El primer aeropuerto que funciona totalmente con energía solar está en la India

No está en Estados Unidos ni en China; tampoco en un emirato árabe, generalmente célebres por sus fantásticos equipamientos. No, el primer aeropuerto del mundo que funciona totalmente con energía solar se halla en la India y es el Nedumbassery de Cochin, en el estado de Kerala.

Esta infraestructura, pionera en el país por funcionar como una empresa limitada con participaciones de sociedades de otras naciones y un mínimo porcentaje estatal, se encuentra a una treintena de kilómetros de la ciudad de Kochi (o Cochin). Se trata de un lugar muy turístico, de ahí que sea un aeropuerto internacional con importante tráfico aéreo: opera casi un millar de vuelos semanales y tiene capacidad para acoger incluso al Airbus A380.

Éste es el lugar que ya ha marcado un hito en instalaciones verdes y sostenibles, puesto que la electricidad del complejo está suministrada por 46.150 placas solares colocadas en la parte perimetral de su superficie, pegadas a las vallas de protección, un terreno originalmente previsto para futuras ampliaciones. En total, 20 hectáreas sin uso concreto hasta que fue contratada la compañía Emvee Photovoltaic Power, que en 2013 comenzó los trabajos para dotar al aeropuerto de ese sistema.

Las placas se inauguraron en 2015 y proporcionan 12 megavatios diarios, lo que permite que el complejo sea autosuficiente energéticamente, además de poder controlarlo a distancia mediante monitorización remota gracias a un sistema denominado SCADA. La inversión ascendió a algo menos de 9 millones de euros que se amortizarán en sólo un lustro.
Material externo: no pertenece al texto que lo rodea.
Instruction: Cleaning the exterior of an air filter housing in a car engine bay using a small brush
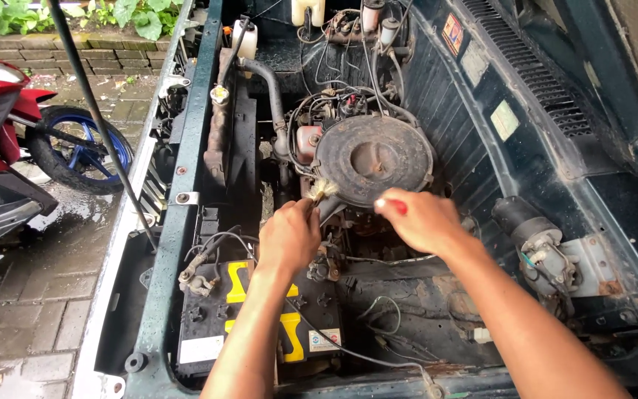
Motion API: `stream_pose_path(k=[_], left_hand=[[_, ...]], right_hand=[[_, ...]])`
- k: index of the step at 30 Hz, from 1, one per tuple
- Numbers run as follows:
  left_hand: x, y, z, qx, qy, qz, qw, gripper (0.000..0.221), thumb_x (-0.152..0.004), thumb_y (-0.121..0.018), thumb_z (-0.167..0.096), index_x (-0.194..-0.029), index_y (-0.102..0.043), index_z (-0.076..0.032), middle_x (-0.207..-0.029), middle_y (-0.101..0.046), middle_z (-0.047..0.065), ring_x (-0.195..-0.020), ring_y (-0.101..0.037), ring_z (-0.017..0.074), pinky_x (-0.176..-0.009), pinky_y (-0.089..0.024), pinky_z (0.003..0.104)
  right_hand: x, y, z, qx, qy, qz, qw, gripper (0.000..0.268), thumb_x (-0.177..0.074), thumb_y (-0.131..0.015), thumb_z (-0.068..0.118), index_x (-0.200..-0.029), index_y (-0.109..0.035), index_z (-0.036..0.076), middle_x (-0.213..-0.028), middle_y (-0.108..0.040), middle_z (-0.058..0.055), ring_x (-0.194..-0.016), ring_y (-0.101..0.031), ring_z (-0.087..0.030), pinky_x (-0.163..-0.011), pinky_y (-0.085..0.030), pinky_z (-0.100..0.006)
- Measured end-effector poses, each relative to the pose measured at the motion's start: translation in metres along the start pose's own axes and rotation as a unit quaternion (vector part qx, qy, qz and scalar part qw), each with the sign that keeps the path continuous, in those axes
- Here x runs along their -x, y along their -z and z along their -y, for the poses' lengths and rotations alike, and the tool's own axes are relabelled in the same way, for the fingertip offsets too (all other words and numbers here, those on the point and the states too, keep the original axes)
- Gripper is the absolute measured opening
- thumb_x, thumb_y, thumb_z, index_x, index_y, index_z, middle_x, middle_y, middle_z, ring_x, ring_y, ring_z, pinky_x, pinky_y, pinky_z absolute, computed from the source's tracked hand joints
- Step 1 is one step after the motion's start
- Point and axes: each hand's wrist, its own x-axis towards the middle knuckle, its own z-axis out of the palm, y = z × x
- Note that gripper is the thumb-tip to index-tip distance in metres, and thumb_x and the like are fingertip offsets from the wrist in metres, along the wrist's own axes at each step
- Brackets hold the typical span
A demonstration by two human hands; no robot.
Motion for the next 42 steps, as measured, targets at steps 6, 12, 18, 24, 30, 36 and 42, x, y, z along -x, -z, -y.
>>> stream_pose_path(k=[6, 12, 18, 24, 30, 36, 42], left_hand=[[0.003, 0.0, -0.004, -0.005, -0.02, 0.003, 1.0, 0.037, -0.099, -0.052, -0.035, -0.126, -0.072, -0.019, -0.104, -0.073, 0.01, -0.095, -0.074, 0.0428, -0.088, -0.06, 0.056], [0.007, 0.006, -0.009, -0.005, -0.027, 0.012, 1.0, 0.038, -0.098, -0.052, -0.032, -0.128, -0.071, -0.019, -0.107, -0.074, 0.011, -0.095, -0.074, 0.0436, -0.088, -0.059, 0.056], [0.009, 0.01, -0.01, 0.01, -0.04, 0.012, 0.999, 0.04, -0.099, -0.052, -0.031, -0.13, -0.07, -0.015, -0.111, -0.074, 0.012, -0.096, -0.074, 0.0441, -0.088, -0.059, 0.056], [0.011, 0.011, -0.013, 0.008, -0.052, 0.008, 0.999, 0.04, -0.1, -0.052, -0.031, -0.13, -0.07, -0.014, -0.115, -0.073, 0.013, -0.098, -0.074, 0.045, -0.09, -0.058, 0.057], [0.011, 0.008, -0.012, 0.02, -0.057, 0.003, 0.998, 0.045, -0.102, -0.049, -0.037, -0.138, -0.064, -0.016, -0.116, -0.07, 0.015, -0.098, -0.072, 0.0484, -0.089, -0.057, 0.06], [0.027, 0.026, -0.029, 0.048, -0.082, -0.004, 0.996, 0.043, -0.104, -0.043, -0.024, -0.142, -0.061, -0.016, -0.115, -0.069, 0.019, -0.1, -0.069, 0.0531, -0.089, -0.056, 0.063], [0.019, 0.018, -0.02, 0.055, -0.083, -0.028, 0.995, 0.039, -0.101, -0.043, -0.023, -0.131, -0.066, -0.023, -0.107, -0.067, 0.013, -0.092, -0.071, 0.0496, -0.084, -0.058, 0.059]], right_hand=[[-0.039, -0.031, -0.068, 0.084, 0.008, -0.113, 0.99, 0.029, -0.098, -0.045, 0.048, -0.105, -0.066, 0.028, -0.095, -0.074, -0.008, -0.094, -0.073, -0.037, -0.089, -0.055, -0.049], [0.014, -0.007, 0.004, -0.18, 0.09, 0.053, 0.978, 0.025, -0.094, -0.056, 0.032, -0.102, -0.074, 0.019, -0.075, -0.076, -0.019, -0.081, -0.075, -0.035, -0.083, -0.056, -0.042], [0.008, 0.003, -0.002, 0.034, 0.049, 0.024, 0.998, 0.032, -0.097, -0.047, 0.048, -0.115, -0.072, 0.038, -0.105, -0.078, -0.01, -0.105, -0.071, -0.038, -0.097, -0.052, -0.048], [-0.02, -0.015, -0.047, 0.131, 0.026, -0.16, 0.978, 0.03, -0.1, -0.045, 0.051, -0.111, -0.067, 0.033, -0.096, -0.072, -0.003, -0.09, -0.074, -0.033, -0.088, -0.055, -0.045], [0.005, -0.013, -0.027, 0.116, 0.072, -0.098, 0.986, 0.03, -0.102, -0.044, 0.046, -0.118, -0.065, 0.032, -0.113, -0.069, -0.003, -0.093, -0.073, -0.036, -0.089, -0.055, -0.047], [0.012, -0.008, -0.015, 0.087, 0.071, -0.042, 0.993, 0.033, -0.103, -0.044, 0.042, -0.126, -0.062, 0.026, -0.116, -0.065, -0.008, -0.091, -0.073, -0.039, -0.088, -0.054, -0.048], [0.028, 0.005, -0.007, 0.081, 0.051, -0.058, 0.994, 0.041, -0.104, -0.04, 0.048, -0.136, -0.055, 0.028, -0.13, -0.06, -0.01, -0.099, -0.071, -0.045, -0.094, -0.052, -0.053]])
Aparte del beneficio eléctrico directo, hay otros que podríamos definir como colaterales; es el caso del ahorro en emisiones de dióxido de carbono, calculado en torno a 300.000 toneladas métricas. Ello supone el equivalente a plantar 3 millones de árboles.

Así que ya sabemos cuál va a ser, previsiblemente, la futura fuente de electricidad para los aeropuertos; Cochin ha abierto el camino y demostrado que la cosa funciona. De hecho, la tendencia continúa: el siguiente paso parece que será el reciclaje total del agua.